__ACTIVITY__
Return each record verbatim, images excluded.

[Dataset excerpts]

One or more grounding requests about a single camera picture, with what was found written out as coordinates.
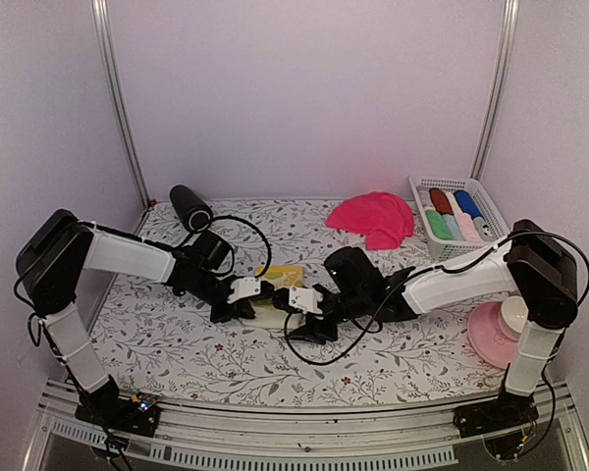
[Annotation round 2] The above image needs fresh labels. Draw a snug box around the green yellow patterned towel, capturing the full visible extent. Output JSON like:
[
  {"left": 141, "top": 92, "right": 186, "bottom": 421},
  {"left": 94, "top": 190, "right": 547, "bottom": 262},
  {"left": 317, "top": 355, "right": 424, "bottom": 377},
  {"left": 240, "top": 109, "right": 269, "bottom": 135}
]
[{"left": 252, "top": 264, "right": 306, "bottom": 320}]

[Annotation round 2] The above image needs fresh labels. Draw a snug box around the pink towel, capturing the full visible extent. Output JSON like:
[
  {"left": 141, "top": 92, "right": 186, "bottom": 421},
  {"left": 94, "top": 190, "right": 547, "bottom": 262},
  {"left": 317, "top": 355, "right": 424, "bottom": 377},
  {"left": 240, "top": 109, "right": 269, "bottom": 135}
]
[{"left": 326, "top": 192, "right": 415, "bottom": 250}]

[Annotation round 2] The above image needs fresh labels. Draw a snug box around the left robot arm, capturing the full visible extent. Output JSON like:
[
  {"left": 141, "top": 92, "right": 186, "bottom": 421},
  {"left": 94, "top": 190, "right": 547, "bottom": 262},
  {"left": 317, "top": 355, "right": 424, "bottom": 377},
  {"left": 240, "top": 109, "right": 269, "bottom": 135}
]
[{"left": 14, "top": 209, "right": 274, "bottom": 426}]

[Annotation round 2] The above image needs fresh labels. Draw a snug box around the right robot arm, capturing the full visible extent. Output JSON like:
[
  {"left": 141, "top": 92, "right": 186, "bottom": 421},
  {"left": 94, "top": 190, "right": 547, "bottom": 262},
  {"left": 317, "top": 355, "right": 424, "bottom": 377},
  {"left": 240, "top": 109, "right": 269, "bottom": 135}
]
[{"left": 284, "top": 219, "right": 589, "bottom": 428}]

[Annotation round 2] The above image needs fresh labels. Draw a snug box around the black cylindrical bottle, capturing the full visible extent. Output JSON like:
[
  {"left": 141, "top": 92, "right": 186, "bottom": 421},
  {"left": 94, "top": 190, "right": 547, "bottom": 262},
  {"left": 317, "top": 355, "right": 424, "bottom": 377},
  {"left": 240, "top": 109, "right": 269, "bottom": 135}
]
[{"left": 169, "top": 184, "right": 213, "bottom": 233}]

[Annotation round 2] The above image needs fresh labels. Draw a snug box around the floral tablecloth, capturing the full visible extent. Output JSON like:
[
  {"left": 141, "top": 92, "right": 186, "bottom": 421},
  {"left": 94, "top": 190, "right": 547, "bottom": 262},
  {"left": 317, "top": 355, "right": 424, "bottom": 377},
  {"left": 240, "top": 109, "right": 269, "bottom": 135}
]
[{"left": 91, "top": 199, "right": 503, "bottom": 407}]

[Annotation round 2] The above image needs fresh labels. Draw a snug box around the green item in basket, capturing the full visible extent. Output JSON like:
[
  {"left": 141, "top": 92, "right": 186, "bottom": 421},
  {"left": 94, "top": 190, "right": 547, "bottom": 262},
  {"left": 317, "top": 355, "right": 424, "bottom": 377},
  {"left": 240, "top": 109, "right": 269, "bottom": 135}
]
[{"left": 425, "top": 209, "right": 454, "bottom": 240}]

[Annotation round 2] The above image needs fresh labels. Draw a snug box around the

__ANSWER SECTION__
One or more grounding requests about a single camera picture, with what was found written out as coordinates.
[Annotation round 2] The above image needs fresh labels. Draw a snug box around the green yellow patterned towel, capturing the full visible extent. Output JSON like:
[
  {"left": 141, "top": 92, "right": 186, "bottom": 421},
  {"left": 94, "top": 190, "right": 547, "bottom": 262},
  {"left": 317, "top": 355, "right": 424, "bottom": 377},
  {"left": 240, "top": 109, "right": 269, "bottom": 135}
]
[{"left": 252, "top": 264, "right": 306, "bottom": 320}]

[Annotation round 2] The above image needs fresh labels. Draw a snug box around the pink towel, capturing the full visible extent. Output JSON like:
[
  {"left": 141, "top": 92, "right": 186, "bottom": 421},
  {"left": 94, "top": 190, "right": 547, "bottom": 262},
  {"left": 317, "top": 355, "right": 424, "bottom": 377},
  {"left": 240, "top": 109, "right": 269, "bottom": 135}
]
[{"left": 326, "top": 192, "right": 415, "bottom": 250}]

[Annotation round 2] The above image needs fresh labels. Draw a snug box around the left robot arm, capturing the full visible extent. Output JSON like:
[
  {"left": 141, "top": 92, "right": 186, "bottom": 421},
  {"left": 94, "top": 190, "right": 547, "bottom": 262},
  {"left": 317, "top": 355, "right": 424, "bottom": 377},
  {"left": 240, "top": 109, "right": 269, "bottom": 135}
]
[{"left": 14, "top": 209, "right": 274, "bottom": 426}]

[Annotation round 2] The above image needs fresh labels. Draw a snug box around the right robot arm, capturing the full visible extent. Output JSON like:
[
  {"left": 141, "top": 92, "right": 186, "bottom": 421},
  {"left": 94, "top": 190, "right": 547, "bottom": 262},
  {"left": 317, "top": 355, "right": 424, "bottom": 377},
  {"left": 240, "top": 109, "right": 269, "bottom": 135}
]
[{"left": 284, "top": 219, "right": 589, "bottom": 428}]

[Annotation round 2] The above image needs fresh labels. Draw a snug box around the black cylindrical bottle, capturing the full visible extent. Output JSON like:
[
  {"left": 141, "top": 92, "right": 186, "bottom": 421},
  {"left": 94, "top": 190, "right": 547, "bottom": 262},
  {"left": 317, "top": 355, "right": 424, "bottom": 377},
  {"left": 240, "top": 109, "right": 269, "bottom": 135}
]
[{"left": 169, "top": 184, "right": 213, "bottom": 233}]

[Annotation round 2] The above image needs fresh labels. Draw a snug box around the floral tablecloth, capturing the full visible extent. Output JSON like:
[
  {"left": 141, "top": 92, "right": 186, "bottom": 421},
  {"left": 94, "top": 190, "right": 547, "bottom": 262},
  {"left": 317, "top": 355, "right": 424, "bottom": 377},
  {"left": 240, "top": 109, "right": 269, "bottom": 135}
]
[{"left": 91, "top": 199, "right": 503, "bottom": 407}]

[Annotation round 2] The above image needs fresh labels. Draw a snug box around the green item in basket, capturing the full visible extent. Output JSON like:
[
  {"left": 141, "top": 92, "right": 186, "bottom": 421},
  {"left": 94, "top": 190, "right": 547, "bottom": 262},
  {"left": 317, "top": 355, "right": 424, "bottom": 377},
  {"left": 240, "top": 109, "right": 269, "bottom": 135}
]
[{"left": 425, "top": 209, "right": 454, "bottom": 240}]

[Annotation round 2] The above image needs fresh labels. Draw a snug box around the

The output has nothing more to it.